Exercise goal: Look below for the line containing "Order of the"; write out that line and each one after it to the end, exactly, and nothing else.

Dataset section:
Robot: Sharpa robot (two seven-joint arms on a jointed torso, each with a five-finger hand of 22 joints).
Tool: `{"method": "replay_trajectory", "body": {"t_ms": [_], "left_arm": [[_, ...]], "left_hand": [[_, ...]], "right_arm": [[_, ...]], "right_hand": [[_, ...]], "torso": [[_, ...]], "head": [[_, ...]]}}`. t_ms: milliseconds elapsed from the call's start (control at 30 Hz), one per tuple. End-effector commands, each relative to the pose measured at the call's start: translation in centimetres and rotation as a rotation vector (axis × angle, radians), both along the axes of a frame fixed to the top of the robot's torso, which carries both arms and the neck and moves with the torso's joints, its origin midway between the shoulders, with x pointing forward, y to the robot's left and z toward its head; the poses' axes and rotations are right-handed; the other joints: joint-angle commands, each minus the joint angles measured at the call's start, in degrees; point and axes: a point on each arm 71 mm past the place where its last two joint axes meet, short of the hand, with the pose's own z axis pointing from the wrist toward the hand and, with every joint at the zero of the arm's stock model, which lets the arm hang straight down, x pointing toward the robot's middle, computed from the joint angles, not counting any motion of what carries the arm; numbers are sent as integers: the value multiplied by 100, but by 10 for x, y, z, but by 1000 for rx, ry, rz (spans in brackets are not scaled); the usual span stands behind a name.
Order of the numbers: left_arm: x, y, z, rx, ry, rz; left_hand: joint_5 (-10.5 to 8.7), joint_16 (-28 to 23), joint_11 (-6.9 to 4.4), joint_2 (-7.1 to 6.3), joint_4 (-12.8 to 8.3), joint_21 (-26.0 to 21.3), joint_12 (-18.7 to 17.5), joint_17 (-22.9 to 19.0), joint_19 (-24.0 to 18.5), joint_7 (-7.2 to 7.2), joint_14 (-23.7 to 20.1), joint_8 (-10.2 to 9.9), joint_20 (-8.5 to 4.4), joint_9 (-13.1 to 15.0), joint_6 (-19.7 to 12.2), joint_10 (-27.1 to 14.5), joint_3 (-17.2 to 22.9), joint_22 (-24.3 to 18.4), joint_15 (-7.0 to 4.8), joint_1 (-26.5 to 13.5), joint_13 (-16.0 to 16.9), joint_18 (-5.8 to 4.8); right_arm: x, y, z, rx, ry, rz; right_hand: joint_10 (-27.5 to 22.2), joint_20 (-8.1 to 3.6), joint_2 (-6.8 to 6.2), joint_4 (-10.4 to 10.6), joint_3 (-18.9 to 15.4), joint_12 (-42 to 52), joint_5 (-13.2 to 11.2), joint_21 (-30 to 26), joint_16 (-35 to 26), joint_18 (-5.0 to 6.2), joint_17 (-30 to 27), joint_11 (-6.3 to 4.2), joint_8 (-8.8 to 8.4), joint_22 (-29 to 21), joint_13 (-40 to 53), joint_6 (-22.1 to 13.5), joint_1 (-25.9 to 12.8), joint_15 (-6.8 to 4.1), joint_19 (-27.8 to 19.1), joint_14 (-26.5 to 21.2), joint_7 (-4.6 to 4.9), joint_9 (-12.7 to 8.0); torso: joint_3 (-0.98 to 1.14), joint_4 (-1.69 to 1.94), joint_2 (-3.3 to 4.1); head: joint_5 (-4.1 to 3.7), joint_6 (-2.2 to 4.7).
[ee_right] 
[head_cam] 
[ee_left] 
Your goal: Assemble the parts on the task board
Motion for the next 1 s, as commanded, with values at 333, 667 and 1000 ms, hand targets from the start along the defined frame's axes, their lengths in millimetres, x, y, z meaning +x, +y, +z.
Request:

Result of this task:
Order of the numbers: left_arm: x, y, z, rx, ry, rz; left_hand: joint_5 (-10.5 to 8.7), joint_16 (-28 to 23), joint_11 (-6.9 to 4.4), joint_2 (-7.1 to 6.3), joint_4 (-12.8 to 8.3), joint_21 (-26.0 to 21.3), joint_12 (-18.7 to 17.5), joint_17 (-22.9 to 19.0), joint_19 (-24.0 to 18.5), joint_7 (-7.2 to 7.2), joint_14 (-23.7 to 20.1), joint_8 (-10.2 to 9.9), joint_20 (-8.5 to 4.4), joint_9 (-13.1 to 15.0), joint_6 (-19.7 to 12.2), joint_10 (-27.1 to 14.5), joint_3 (-17.2 to 22.9), joint_22 (-24.3 to 18.4), joint_15 (-7.0 to 4.8), joint_1 (-26.5 to 13.5), joint_13 (-16.0 to 16.9), joint_18 (-5.8 to 4.8); right_arm: x, y, z, rx, ry, rz; right_hand: joint_10 (-27.5 to 22.2), joint_20 (-8.1 to 3.6), joint_2 (-6.8 to 6.2), joint_4 (-10.4 to 10.6), joint_3 (-18.9 to 15.4), joint_12 (-42 to 52), joint_5 (-13.2 to 11.2), joint_21 (-30 to 26), joint_16 (-35 to 26), joint_18 (-5.0 to 6.2), joint_17 (-30 to 27), joint_11 (-6.3 to 4.2), joint_8 (-8.8 to 8.4), joint_22 (-29 to 21), joint_13 (-40 to 53), joint_6 (-22.1 to 13.5), joint_1 (-25.9 to 12.8), joint_15 (-6.8 to 4.1), joint_19 (-27.8 to 19.1), joint_14 (-26.5 to 21.2), joint_7 (-4.6 to 4.9), joint_9 (-12.7 to 8.0); torso: joint_3 (-0.98 to 1.14), joint_4 (-1.69 to 1.94), joint_2 (-3.3 to 4.1); head: joint_5 (-4.1 to 3.7), joint_6 (-2.2 to 4.7).
[ee_right] 
[head_cam] 
[ee_left] 
Your goal: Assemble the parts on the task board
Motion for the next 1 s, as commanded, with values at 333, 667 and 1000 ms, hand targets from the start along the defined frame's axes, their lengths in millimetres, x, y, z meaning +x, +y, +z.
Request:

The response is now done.